→ Work to be completed: Pictures stay out of the copy; set down each line of the listing below exactly.

→ Given material:
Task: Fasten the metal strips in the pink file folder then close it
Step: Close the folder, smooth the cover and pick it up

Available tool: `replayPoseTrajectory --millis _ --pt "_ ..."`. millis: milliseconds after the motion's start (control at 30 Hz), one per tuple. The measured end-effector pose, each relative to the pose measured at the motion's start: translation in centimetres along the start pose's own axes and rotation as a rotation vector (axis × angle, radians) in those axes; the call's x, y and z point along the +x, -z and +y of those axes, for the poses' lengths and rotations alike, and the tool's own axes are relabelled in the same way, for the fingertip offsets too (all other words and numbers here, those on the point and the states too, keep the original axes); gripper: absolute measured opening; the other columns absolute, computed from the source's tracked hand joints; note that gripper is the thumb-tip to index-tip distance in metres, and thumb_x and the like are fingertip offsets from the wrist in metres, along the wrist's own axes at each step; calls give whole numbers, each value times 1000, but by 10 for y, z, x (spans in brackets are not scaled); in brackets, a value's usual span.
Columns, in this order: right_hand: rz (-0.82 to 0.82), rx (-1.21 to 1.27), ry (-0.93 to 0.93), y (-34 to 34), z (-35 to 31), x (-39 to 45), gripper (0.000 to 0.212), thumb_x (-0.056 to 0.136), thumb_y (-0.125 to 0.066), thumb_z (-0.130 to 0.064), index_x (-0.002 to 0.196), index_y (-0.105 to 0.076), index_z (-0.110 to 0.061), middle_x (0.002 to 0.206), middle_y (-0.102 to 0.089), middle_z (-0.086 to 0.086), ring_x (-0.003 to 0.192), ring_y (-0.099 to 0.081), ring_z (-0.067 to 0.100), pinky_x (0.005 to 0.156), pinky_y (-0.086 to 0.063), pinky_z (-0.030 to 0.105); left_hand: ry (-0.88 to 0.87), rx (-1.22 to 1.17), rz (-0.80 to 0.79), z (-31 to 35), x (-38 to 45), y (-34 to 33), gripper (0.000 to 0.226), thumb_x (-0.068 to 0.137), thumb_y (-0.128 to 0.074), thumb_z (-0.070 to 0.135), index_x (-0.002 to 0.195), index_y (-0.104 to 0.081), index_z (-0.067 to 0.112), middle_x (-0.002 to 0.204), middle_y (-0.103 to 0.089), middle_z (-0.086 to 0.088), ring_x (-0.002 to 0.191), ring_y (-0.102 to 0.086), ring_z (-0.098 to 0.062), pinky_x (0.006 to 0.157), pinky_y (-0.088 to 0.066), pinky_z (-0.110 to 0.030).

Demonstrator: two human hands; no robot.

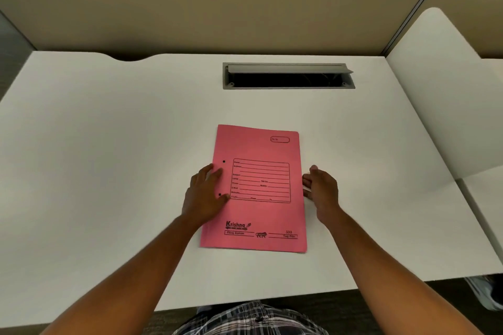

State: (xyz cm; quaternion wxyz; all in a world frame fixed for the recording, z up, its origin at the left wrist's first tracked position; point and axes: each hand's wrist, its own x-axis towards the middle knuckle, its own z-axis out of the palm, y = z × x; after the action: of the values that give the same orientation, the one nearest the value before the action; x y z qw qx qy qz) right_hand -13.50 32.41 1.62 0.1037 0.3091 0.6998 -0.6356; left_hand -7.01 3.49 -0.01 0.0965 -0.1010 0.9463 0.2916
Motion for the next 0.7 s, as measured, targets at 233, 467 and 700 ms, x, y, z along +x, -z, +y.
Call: replayPoseTrajectory --millis 233,467,700 --pt "29 -919 586 -36 13 -32 61 91 -68 -34 147 -47 -20 155 -41 6 144 -34 29 114 -40 49 -133 252 17 -7 -16 -20 81 96 -46 51 158 -4 20 167 1 -2 153 -3 -27 122 -17 -45" --pt "-514 -1169 904 -104 29 -61 60 105 -43 -45 159 -27 -25 171 -18 -1 159 -7 20 128 -15 51 -223 380 -74 -11 -31 -33 71 100 -10 59 155 12 22 164 16 1 149 21 -19 123 2 -42" --pt "-643 -1437 903 -148 17 -42 69 106 -18 -55 163 -2 -21 172 5 -3 158 9 16 128 -1 52 -252 459 -102 -7 -34 -29 68 100 -11 57 155 8 22 163 9 -3 150 17 -21 124 1 -42"
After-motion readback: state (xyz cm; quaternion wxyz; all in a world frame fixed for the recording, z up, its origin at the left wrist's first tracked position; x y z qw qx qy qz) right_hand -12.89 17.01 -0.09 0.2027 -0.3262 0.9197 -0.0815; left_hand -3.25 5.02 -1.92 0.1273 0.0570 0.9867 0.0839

→ Output for this exercise:
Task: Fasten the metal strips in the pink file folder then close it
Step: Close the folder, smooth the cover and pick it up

Available tool: `replayPoseTrajectory --millis _ --pt "_ ..."`. millis: milliseconds after the motion's start (control at 30 Hz), one per tuple. The measured end-effector pose, each relative to the pose measured at the motion's start: translation in centimetres along the start pose's own axes and rotation as a rotation vector (axis × angle, radians) in those axes; the call's x, y and z point along the +x, -z and +y of those axes, for the poses' lengths and rotations alike, and the tool's own axes are relabelled in the same way, for the fingertip offsets too (all other words and numbers here, those on the point and the states too, keep the original axes); gripper: absolute measured opening; the other columns absolute, computed from the source's tracked hand joints; note that gripper is the thumb-tip to index-tip distance in metres, and thumb_x and the like are fingertip offsets from the wrist in metres, along the wrist's own axes at each step; calls give whole numbers, each value times 1000, but by 10 for y, z, x (spans in brackets are not scaled); in brackets, a value's usual span.
Columns, in this order: right_hand: rz (-0.82 to 0.82), rx (-1.21 to 1.27), ry (-0.93 to 0.93), y (-34 to 34), z (-35 to 31), x (-39 to 45), gripper (0.000 to 0.212), thumb_x (-0.056 to 0.136), thumb_y (-0.125 to 0.066), thumb_z (-0.130 to 0.064), index_x (-0.002 to 0.196), index_y (-0.105 to 0.076), index_z (-0.110 to 0.061), middle_x (0.002 to 0.206), middle_y (-0.102 to 0.089), middle_z (-0.086 to 0.086), ring_x (-0.003 to 0.192), ring_y (-0.099 to 0.081), ring_z (-0.067 to 0.100), pinky_x (0.005 to 0.156), pinky_y (-0.086 to 0.063), pinky_z (-0.030 to 0.105); left_hand: ry (-0.88 to 0.87), rx (-1.22 to 1.17), rz (-0.80 to 0.79), z (-31 to 35), x (-38 to 45), y (-34 to 33), gripper (0.000 to 0.226), thumb_x (-0.068 to 0.137), thumb_y (-0.128 to 0.074), thumb_z (-0.070 to 0.135), index_x (-0.002 to 0.195), index_y (-0.104 to 0.081), index_z (-0.067 to 0.112), middle_x (-0.002 to 0.204), middle_y (-0.103 to 0.089), middle_z (-0.086 to 0.088), ring_x (-0.002 to 0.191), ring_y (-0.102 to 0.086), ring_z (-0.098 to 0.062), pinky_x (0.006 to 0.157), pinky_y (-0.088 to 0.066), pinky_z (-0.110 to 0.030).

Demonstrator: two human hands; no robot.


State: (xyz cm; quaternion wxyz; all in a world frame fixed for the recording, z up, its origin at the left wrist's first tracked position; point and axes: each hand's wrist, its own x-axis towards the middle knuckle, its own z-axis out of the palm, y = z × x; after the action: of the values that give the same orientation, the one nearest the value before the action; x y z qw qx qy qz) right_hand -13.50 32.41 1.62 0.1037 0.3091 0.6998 -0.6356; left_hand -7.01 3.49 -0.01 0.0965 -0.1010 0.9463 0.2916
Motion for the next 0.7 s, as measured, targets at 233, 467 and 700 ms, x, y, z along +x, -z, +y.
Call: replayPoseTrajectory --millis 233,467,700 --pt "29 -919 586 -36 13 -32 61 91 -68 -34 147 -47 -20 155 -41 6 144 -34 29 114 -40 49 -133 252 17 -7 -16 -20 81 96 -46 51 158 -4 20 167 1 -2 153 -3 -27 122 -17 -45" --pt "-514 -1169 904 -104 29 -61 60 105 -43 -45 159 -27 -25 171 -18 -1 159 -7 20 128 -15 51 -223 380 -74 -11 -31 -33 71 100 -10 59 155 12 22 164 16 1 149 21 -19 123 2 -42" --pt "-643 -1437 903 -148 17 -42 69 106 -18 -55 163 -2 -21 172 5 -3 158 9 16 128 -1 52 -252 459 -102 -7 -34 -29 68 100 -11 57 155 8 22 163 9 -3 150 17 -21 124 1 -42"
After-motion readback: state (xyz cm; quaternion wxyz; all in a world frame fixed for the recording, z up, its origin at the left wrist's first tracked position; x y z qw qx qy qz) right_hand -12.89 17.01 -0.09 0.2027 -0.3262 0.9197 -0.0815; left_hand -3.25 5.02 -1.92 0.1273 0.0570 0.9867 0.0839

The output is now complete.